- _DATA PROVIDED_
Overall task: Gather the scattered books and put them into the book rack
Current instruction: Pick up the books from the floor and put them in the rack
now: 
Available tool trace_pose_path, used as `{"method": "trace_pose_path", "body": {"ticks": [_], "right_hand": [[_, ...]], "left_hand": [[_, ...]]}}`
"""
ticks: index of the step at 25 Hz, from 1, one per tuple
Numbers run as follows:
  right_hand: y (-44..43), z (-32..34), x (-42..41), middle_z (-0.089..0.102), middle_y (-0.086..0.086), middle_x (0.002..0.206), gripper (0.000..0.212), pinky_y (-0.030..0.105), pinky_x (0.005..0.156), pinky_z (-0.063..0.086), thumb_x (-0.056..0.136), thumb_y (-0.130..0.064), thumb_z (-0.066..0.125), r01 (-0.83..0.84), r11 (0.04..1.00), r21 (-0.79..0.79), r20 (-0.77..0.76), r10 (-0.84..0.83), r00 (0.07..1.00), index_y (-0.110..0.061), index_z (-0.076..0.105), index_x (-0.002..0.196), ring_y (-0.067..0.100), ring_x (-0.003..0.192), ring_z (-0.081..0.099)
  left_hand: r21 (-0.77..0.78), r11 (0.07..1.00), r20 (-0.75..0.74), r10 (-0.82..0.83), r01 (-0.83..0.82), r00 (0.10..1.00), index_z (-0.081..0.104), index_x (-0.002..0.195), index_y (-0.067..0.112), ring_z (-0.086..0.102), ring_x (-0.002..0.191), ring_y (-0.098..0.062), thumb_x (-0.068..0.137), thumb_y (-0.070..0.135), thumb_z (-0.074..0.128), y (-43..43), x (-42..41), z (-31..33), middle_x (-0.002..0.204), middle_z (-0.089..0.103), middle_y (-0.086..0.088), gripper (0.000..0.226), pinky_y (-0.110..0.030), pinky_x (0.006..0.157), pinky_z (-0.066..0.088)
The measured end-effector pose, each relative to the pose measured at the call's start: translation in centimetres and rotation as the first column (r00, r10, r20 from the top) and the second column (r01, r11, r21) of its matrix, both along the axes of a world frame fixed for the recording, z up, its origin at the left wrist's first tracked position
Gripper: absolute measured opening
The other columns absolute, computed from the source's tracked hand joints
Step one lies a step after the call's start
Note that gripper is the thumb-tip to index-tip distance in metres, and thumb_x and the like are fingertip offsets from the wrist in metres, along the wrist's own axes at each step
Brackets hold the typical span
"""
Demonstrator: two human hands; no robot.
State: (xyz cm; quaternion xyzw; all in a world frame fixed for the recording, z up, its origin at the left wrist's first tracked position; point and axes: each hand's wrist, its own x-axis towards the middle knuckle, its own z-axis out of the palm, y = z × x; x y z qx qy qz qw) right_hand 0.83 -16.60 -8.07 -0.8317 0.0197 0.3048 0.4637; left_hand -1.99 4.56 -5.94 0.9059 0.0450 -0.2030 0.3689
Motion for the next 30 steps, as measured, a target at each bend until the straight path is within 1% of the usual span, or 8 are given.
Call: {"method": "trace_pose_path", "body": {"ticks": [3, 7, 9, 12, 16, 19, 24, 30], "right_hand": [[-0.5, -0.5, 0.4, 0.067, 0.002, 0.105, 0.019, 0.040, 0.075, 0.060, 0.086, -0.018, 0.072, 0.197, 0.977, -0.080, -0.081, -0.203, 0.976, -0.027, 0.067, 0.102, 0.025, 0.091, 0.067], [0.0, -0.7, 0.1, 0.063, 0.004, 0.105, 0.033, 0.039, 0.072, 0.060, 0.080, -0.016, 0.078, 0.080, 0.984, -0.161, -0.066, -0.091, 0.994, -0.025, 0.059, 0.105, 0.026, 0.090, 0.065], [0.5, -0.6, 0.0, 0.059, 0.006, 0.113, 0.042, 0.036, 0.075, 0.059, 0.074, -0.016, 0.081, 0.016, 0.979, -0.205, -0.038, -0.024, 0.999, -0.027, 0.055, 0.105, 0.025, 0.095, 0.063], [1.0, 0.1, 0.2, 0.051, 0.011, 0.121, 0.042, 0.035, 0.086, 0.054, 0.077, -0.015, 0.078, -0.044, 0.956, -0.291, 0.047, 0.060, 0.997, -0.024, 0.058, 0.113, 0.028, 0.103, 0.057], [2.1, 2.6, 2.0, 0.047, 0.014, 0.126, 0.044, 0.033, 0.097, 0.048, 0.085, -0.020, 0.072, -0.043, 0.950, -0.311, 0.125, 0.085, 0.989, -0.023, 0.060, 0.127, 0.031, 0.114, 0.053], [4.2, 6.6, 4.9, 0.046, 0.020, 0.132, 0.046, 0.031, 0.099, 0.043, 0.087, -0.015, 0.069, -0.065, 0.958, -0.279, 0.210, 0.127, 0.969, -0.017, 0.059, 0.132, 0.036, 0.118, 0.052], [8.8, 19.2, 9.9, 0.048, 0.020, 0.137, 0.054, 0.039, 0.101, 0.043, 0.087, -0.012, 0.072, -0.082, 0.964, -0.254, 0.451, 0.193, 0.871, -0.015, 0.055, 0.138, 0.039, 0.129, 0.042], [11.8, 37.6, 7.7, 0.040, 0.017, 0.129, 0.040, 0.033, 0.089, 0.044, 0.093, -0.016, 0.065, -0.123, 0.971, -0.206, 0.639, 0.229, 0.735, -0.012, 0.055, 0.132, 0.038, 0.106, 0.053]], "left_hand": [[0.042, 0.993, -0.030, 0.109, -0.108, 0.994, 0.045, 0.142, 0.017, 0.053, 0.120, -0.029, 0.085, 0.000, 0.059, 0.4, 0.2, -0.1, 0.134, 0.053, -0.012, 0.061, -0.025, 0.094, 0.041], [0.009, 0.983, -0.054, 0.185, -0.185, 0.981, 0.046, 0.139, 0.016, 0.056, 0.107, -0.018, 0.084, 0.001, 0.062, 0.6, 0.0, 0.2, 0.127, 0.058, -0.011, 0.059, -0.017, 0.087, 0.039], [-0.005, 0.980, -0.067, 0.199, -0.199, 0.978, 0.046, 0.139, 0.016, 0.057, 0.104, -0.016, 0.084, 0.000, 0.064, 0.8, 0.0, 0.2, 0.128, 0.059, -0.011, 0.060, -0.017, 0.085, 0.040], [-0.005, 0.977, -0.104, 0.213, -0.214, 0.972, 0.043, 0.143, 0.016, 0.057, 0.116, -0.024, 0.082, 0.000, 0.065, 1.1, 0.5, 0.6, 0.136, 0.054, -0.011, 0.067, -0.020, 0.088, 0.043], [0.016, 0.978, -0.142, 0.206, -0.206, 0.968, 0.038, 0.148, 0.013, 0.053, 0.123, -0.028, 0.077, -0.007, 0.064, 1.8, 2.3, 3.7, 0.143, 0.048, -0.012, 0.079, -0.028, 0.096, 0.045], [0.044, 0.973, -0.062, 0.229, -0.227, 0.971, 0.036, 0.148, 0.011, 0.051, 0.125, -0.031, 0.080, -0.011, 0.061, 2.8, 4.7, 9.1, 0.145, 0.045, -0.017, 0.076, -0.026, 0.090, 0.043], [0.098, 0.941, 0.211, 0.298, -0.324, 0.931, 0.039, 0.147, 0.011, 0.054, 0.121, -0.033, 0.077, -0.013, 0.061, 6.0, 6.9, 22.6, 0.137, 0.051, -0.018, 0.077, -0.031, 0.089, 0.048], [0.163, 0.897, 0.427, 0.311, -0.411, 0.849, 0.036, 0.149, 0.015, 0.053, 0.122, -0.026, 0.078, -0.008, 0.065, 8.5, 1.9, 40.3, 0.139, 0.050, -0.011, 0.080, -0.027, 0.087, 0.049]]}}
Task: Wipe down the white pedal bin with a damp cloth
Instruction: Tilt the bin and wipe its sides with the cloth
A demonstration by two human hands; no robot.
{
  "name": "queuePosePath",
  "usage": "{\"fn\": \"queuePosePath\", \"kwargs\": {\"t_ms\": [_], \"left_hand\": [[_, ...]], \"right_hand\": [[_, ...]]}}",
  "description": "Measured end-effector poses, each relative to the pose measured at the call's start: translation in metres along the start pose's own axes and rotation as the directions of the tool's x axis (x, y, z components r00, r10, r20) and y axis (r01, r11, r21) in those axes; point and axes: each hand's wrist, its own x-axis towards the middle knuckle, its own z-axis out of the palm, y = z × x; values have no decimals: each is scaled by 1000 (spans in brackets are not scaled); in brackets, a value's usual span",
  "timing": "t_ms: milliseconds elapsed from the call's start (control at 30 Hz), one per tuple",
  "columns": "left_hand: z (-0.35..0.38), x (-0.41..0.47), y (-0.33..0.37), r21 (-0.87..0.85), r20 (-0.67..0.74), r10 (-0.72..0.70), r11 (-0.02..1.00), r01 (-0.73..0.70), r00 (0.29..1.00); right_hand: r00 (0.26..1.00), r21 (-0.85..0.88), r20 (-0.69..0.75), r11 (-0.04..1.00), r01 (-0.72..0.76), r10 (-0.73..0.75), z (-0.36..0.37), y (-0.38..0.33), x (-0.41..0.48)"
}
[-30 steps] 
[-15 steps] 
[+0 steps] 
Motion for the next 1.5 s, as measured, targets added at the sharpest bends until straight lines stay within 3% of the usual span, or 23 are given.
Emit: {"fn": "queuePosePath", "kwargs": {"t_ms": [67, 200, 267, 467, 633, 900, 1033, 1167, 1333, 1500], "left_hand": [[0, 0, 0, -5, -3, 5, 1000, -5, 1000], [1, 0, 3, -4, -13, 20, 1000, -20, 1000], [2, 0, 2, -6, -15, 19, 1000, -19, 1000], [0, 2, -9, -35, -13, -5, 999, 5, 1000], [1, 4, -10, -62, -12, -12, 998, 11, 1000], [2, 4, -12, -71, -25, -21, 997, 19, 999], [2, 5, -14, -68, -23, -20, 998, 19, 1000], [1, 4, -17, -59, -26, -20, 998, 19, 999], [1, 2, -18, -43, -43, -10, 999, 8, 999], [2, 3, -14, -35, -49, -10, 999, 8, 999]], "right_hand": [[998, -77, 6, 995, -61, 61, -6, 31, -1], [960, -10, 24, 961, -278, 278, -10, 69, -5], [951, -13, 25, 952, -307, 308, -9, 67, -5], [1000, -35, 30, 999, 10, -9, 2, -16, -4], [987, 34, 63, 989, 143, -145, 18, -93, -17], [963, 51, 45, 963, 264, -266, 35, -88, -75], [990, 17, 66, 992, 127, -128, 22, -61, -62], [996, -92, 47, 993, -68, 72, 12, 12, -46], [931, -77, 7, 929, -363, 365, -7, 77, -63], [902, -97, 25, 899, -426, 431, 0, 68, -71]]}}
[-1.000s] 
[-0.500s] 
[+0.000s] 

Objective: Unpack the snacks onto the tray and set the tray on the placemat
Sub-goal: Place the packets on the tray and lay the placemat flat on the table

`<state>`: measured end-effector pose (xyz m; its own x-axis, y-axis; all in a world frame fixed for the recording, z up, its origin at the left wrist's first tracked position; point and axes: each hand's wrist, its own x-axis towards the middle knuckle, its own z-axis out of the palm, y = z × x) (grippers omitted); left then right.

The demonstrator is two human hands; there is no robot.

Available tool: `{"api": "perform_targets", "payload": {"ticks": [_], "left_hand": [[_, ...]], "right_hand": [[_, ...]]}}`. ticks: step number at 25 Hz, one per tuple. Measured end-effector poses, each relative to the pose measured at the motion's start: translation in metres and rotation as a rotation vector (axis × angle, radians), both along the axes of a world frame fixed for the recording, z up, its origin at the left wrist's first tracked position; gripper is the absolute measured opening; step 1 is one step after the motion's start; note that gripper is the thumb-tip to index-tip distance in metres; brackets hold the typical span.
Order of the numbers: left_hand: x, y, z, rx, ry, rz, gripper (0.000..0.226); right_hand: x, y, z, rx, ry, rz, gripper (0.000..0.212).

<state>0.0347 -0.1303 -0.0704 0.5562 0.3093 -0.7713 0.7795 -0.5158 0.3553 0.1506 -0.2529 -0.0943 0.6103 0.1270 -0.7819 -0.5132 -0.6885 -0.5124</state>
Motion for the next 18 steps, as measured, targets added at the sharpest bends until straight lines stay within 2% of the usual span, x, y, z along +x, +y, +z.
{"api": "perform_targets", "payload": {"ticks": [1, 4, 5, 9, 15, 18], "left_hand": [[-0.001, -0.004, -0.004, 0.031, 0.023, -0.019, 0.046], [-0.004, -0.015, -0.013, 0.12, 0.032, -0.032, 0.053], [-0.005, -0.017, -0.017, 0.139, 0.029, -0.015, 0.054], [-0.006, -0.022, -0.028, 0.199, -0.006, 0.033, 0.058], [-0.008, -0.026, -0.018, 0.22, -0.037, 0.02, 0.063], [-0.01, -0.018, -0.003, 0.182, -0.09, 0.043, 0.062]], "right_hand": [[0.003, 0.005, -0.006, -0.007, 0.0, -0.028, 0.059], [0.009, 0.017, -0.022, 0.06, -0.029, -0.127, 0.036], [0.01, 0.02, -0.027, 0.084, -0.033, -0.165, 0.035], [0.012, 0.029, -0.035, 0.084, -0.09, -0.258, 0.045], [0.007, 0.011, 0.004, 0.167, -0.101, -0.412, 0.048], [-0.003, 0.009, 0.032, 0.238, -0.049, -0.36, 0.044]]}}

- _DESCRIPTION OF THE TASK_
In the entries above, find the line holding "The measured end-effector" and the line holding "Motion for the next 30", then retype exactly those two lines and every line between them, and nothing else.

- _ANSWER TO THIS EXERCISE_
The measured end-effector pose, each relative to the pose measured at the call's start: translation in centimetres and rotation as the first column (r00, r10, r20 from the top) and the second column (r01, r11, r21) of its matrix, both along the axes of a world frame fixed for the recording, z up, its origin at the left wrist's first tracked position
Gripper: absolute measured opening
The other columns absolute, computed from the source's tracked hand joints
Step one lies a step after the call's start
Note that gripper is the thumb-tip to index-tip distance in metres, and thumb_x and the like are fingertip offsets from the wrist in metres, along the wrist's own axes at each step
Brackets hold the typical span
"""
Demonstrator: two human hands; no robot.
State: (xyz cm; quaternion xyzw; all in a world frame fixed for the recording, z up, its origin at the left wrist's first tracked position; point and axes: each hand's wrist, its own x-axis towards the middle knuckle, its own z-axis out of the palm, y = z × x; x y z qx qy qz qw) right_hand 0.83 -16.60 -8.07 -0.8317 0.0197 0.3048 0.4637; left_hand -1.99 4.56 -5.94 0.9059 0.0450 -0.2030 0.3689
Motion for the next 30 steps, as measured, a target at each bend until the straight path is within 1% of the usual span, or 8 are given.

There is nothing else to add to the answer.